What is needed is the exact text of each line in the listing below from the one with "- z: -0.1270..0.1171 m" up to and including the one with "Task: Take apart", and no pictures.

Supplied data below:

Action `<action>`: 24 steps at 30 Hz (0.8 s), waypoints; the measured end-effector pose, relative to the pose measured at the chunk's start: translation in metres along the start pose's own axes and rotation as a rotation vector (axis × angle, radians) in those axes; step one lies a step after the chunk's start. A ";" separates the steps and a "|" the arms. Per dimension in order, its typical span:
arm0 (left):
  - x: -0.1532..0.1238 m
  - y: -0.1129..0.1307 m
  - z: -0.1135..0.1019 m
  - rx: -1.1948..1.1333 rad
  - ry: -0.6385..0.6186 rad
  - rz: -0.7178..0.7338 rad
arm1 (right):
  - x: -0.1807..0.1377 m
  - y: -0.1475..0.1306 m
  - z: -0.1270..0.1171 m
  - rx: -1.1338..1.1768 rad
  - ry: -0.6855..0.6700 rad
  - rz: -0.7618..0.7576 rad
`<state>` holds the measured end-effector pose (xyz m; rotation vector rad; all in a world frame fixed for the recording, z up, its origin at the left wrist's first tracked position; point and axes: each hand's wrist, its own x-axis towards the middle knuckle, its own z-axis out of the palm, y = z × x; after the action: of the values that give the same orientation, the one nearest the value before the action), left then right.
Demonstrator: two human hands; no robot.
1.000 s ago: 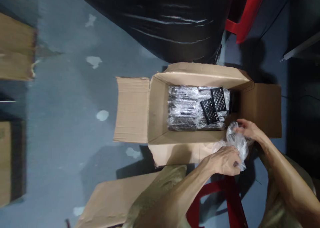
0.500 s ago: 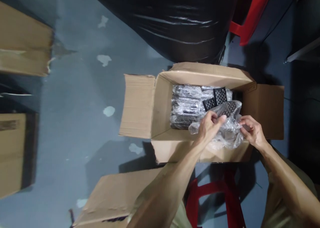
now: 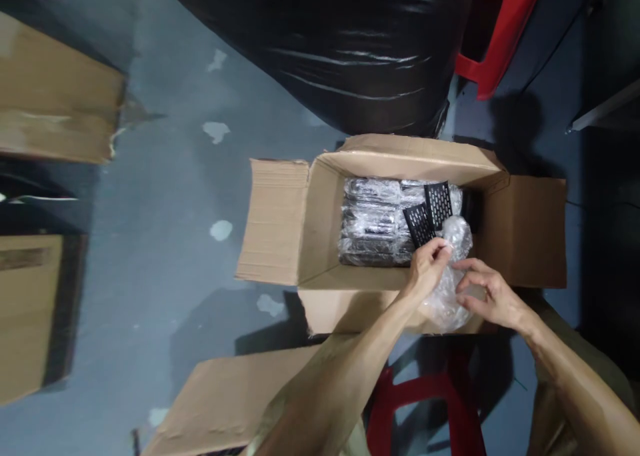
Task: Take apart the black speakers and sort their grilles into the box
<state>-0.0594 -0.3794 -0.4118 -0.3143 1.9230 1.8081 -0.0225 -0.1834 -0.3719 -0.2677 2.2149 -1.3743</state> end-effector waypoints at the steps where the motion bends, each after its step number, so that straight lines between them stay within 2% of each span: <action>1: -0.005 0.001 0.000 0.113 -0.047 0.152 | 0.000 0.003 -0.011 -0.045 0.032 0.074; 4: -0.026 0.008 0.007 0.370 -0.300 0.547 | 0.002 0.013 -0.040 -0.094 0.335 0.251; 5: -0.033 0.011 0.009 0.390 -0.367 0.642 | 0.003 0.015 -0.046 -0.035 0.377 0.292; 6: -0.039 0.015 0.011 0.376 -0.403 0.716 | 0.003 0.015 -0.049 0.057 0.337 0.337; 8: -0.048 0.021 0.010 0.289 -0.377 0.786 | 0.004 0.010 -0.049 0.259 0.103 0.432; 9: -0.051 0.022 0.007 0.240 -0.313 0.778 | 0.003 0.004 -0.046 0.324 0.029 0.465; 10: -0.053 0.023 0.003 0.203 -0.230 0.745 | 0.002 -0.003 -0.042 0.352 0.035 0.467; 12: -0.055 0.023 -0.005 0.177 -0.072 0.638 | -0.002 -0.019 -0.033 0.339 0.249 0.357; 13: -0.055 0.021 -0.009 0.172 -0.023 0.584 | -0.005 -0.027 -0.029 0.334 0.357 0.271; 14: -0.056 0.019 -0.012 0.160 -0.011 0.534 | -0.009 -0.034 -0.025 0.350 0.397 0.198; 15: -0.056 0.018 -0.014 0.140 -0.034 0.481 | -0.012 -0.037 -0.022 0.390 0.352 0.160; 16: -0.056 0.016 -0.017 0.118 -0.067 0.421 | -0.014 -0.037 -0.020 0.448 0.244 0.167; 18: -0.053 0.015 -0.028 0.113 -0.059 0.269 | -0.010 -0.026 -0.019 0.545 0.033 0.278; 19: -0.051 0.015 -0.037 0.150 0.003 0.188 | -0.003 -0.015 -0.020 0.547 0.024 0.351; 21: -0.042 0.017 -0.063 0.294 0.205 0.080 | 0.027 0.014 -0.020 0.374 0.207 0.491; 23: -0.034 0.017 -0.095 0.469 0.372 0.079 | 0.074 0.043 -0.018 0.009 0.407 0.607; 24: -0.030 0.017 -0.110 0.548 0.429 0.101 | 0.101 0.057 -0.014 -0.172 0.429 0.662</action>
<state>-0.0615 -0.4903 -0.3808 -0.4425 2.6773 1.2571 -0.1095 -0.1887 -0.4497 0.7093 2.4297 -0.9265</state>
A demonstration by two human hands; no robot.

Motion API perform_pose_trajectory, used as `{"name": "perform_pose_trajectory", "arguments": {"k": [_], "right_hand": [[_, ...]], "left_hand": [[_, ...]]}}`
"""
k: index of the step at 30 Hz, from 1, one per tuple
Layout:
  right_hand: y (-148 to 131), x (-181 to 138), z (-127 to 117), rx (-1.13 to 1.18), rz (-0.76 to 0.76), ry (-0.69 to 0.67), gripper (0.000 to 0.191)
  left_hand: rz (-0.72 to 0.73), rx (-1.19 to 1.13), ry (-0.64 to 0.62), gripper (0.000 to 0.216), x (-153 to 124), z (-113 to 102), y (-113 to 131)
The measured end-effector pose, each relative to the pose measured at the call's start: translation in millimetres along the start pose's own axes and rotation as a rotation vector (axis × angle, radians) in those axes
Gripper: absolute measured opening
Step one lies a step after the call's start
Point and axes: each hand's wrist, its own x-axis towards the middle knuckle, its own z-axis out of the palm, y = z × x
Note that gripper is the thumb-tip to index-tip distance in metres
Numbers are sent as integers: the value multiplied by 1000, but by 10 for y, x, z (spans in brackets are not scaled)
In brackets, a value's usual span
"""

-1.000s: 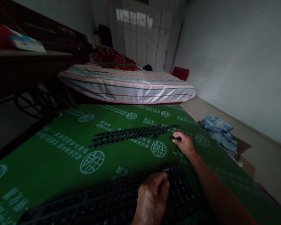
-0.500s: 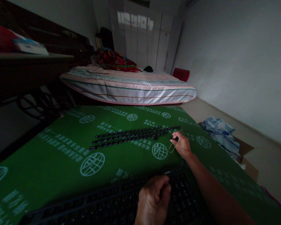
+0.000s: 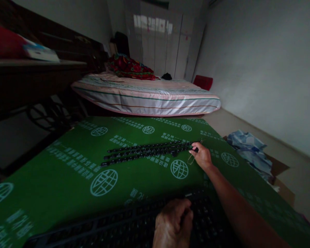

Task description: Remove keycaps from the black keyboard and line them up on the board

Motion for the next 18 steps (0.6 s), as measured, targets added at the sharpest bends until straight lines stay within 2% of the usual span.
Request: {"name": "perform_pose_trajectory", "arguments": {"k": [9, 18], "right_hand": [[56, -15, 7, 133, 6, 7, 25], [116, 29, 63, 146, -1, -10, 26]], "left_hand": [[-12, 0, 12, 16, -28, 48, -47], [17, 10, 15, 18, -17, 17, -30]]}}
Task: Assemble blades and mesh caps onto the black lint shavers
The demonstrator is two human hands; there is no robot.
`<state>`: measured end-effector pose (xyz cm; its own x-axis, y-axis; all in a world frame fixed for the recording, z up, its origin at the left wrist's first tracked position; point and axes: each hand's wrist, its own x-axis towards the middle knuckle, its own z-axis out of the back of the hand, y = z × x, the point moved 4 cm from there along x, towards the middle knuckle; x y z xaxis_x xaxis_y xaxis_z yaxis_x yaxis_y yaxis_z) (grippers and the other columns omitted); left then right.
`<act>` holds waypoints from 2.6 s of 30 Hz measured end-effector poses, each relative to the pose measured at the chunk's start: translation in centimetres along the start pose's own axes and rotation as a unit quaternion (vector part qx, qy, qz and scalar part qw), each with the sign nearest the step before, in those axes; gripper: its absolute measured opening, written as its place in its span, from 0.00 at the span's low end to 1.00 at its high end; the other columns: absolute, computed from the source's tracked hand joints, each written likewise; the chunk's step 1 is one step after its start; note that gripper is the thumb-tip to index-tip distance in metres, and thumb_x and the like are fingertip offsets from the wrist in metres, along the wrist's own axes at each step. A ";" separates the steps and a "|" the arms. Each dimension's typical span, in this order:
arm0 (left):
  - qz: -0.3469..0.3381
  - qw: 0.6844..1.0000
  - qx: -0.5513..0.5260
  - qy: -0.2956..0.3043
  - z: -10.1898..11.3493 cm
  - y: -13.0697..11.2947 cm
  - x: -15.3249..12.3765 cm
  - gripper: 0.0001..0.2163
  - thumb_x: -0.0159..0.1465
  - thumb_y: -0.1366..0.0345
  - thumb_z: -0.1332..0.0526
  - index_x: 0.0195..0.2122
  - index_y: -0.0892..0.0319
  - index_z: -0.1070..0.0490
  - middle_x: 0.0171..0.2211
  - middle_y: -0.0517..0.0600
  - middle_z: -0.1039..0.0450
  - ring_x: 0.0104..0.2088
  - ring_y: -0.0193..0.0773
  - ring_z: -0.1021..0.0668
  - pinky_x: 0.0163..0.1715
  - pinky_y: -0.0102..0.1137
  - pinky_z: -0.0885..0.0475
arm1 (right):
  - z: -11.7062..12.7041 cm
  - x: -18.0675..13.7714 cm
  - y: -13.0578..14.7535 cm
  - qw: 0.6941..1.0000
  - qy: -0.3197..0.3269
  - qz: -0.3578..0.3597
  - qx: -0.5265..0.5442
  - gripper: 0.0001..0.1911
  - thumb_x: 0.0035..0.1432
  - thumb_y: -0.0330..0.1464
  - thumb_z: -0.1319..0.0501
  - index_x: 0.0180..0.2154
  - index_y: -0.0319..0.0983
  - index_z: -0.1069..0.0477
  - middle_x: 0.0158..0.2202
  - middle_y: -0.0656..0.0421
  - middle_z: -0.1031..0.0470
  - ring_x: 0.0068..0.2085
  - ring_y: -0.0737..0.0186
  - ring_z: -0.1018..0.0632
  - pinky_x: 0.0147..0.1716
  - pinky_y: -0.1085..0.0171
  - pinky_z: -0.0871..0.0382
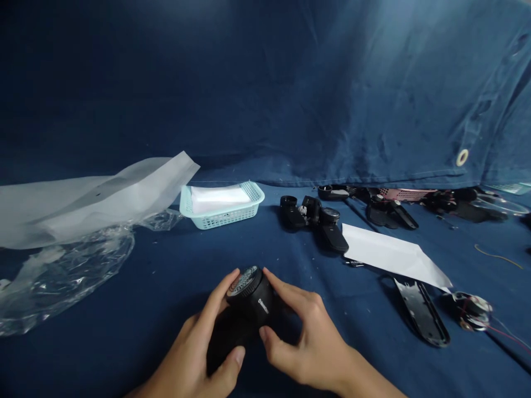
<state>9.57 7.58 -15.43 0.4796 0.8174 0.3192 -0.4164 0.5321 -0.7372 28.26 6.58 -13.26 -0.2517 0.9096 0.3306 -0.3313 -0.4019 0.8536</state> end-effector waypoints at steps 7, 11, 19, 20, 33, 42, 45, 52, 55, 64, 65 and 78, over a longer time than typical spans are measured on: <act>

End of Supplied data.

• [Exercise solution]
  - z: -0.1270..0.1171 m
  - rx: -1.1338..1.1768 rad
  - ry: -0.6855..0.6700 rad
  - rz: -0.7618..0.7576 rad
`<state>` holds the measured end-effector pose (xyz m; rotation vector rad; all in a world frame fixed for the recording, z up, its origin at the left wrist's first tracked position; point and axes: each hand's wrist, its own x-axis towards the middle knuckle, its own z-axis out of the palm, y = z × x; after the action: of the values that give the same orientation, the one nearest the value before the action), left then right.
Demonstrator: two human hands; no robot.
1.000 s ago: 
0.500 s ago: 
now: 
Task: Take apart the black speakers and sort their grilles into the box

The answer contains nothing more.